§ Your assignment
From the line that contains "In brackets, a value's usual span" to the final line of the entries below, write out every line exactly as it appears, and nothing else.
Segment Start: Input for this task
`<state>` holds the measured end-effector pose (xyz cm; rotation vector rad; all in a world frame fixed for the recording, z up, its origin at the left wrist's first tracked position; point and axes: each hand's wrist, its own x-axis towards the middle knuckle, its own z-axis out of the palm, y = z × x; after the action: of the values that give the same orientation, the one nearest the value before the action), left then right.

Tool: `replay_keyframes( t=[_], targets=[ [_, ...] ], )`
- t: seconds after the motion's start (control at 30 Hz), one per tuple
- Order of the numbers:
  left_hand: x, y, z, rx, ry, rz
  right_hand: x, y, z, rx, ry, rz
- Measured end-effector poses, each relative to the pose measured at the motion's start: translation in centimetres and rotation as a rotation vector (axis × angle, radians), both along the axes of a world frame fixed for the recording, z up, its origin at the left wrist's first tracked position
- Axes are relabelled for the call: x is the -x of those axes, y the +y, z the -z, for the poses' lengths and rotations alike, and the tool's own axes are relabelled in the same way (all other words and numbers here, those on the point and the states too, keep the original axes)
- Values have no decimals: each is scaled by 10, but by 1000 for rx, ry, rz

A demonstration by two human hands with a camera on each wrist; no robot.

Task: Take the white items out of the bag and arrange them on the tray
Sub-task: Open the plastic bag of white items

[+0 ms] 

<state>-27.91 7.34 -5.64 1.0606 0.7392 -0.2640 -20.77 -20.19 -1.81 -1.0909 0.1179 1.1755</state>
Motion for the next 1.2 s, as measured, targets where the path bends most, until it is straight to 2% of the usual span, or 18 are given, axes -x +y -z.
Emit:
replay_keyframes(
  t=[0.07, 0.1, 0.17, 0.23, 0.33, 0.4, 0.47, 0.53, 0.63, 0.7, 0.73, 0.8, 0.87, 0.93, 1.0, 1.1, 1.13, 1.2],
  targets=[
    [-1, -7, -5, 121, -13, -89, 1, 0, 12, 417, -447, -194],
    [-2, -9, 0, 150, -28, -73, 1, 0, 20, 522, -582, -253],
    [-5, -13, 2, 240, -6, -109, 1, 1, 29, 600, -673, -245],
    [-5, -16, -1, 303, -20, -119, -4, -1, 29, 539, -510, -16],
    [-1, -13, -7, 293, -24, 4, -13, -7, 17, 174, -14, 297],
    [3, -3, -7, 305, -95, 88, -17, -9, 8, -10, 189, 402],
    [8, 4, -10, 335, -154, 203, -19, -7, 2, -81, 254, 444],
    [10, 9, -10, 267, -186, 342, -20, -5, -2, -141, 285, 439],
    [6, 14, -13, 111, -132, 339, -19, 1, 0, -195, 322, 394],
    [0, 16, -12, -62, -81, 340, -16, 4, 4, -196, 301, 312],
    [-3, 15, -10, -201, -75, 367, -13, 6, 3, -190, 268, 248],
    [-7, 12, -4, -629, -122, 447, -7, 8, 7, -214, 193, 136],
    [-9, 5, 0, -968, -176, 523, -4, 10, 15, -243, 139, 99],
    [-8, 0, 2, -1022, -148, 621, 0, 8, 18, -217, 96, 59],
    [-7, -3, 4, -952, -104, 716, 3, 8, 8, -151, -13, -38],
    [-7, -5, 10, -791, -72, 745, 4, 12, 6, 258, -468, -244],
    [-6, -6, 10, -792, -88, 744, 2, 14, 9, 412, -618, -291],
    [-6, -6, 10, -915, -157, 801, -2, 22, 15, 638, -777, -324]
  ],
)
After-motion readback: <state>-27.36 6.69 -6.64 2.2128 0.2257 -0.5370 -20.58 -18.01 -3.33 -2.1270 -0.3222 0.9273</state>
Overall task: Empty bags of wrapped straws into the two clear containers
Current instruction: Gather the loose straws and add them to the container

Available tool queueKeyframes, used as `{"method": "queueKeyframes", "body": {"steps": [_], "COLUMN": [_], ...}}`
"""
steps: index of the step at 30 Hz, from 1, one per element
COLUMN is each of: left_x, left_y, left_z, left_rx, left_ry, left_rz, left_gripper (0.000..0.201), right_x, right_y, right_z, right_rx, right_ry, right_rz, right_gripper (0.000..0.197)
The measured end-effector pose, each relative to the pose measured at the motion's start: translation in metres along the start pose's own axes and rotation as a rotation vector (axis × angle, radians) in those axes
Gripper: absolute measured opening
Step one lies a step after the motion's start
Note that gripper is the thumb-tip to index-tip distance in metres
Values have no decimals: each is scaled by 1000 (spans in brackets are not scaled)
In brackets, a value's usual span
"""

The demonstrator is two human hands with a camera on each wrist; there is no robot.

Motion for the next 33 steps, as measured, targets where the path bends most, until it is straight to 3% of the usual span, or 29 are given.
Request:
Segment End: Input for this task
§ Problem solution
In brackets, a value's usual span
"""

The demonstrator is two human hands with a camera on each wrist; there is no robot.

Motion for the next 33 steps, as measured, targets where the path bends most, until it is straight to 3% of the usual span, or 29 are given.
Request:

This finishes the answer.